Your reply should consist solely of the number of lines in the data that contain "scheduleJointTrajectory".
(PROVIDED INFORMATION begins)
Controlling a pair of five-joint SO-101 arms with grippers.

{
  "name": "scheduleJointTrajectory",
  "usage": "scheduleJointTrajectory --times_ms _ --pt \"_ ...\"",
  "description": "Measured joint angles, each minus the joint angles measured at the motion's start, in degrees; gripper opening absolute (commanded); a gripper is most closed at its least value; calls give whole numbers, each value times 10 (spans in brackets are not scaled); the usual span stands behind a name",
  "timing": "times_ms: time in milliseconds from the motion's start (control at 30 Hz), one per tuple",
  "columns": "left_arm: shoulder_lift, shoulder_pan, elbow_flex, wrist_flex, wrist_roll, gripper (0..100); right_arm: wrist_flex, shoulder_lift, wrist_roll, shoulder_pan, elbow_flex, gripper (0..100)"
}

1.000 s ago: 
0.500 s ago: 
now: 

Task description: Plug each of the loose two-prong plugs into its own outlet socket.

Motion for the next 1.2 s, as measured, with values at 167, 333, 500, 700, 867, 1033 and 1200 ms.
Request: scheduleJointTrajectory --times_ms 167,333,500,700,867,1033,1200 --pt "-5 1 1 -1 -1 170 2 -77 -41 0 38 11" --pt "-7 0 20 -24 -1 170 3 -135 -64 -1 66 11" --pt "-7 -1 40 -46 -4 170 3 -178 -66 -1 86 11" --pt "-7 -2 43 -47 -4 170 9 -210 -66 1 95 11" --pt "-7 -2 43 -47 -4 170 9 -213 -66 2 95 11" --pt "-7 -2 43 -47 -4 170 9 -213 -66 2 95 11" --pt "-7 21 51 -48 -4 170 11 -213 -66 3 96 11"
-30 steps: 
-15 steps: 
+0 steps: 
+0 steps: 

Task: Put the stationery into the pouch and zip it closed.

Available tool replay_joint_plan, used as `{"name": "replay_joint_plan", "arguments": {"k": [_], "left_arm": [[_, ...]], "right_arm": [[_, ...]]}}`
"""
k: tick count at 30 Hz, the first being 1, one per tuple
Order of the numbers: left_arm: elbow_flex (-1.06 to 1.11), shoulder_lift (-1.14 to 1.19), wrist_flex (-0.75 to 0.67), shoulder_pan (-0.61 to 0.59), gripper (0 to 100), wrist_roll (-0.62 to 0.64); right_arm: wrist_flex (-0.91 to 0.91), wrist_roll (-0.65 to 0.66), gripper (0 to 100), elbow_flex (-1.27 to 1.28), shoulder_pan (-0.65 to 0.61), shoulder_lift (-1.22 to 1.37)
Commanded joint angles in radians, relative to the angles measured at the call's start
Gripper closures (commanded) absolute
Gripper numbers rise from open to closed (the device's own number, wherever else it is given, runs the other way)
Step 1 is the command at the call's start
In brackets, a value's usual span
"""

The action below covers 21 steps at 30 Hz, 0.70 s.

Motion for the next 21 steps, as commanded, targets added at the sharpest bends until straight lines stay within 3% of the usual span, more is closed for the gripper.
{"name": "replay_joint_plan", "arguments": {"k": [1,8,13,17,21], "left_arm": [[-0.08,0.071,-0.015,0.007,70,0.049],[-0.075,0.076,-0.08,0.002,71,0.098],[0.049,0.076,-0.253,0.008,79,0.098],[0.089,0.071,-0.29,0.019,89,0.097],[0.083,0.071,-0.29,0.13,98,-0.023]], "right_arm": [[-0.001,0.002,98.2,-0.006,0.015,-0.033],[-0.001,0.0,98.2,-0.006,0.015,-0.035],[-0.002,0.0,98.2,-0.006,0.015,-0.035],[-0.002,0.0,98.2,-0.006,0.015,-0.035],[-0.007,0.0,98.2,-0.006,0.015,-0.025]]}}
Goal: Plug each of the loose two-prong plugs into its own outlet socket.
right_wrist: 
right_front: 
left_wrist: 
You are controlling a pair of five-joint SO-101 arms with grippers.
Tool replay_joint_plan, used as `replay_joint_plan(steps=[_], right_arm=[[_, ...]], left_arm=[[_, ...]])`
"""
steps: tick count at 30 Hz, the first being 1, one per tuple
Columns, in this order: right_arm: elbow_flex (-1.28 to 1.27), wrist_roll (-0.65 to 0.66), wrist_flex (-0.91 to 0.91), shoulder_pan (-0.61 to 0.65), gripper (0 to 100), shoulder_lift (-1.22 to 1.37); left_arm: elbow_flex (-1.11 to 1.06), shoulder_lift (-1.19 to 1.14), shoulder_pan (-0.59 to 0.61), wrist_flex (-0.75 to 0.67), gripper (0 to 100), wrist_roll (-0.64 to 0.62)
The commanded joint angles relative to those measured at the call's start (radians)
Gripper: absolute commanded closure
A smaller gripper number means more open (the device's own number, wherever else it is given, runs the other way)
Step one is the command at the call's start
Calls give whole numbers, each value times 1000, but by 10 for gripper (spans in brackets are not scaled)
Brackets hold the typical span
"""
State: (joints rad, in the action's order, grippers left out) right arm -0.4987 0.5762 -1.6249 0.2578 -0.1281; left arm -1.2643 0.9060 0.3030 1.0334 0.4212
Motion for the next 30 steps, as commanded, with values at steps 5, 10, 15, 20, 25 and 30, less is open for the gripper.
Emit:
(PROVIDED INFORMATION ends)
◆ TASK RESPONSE
3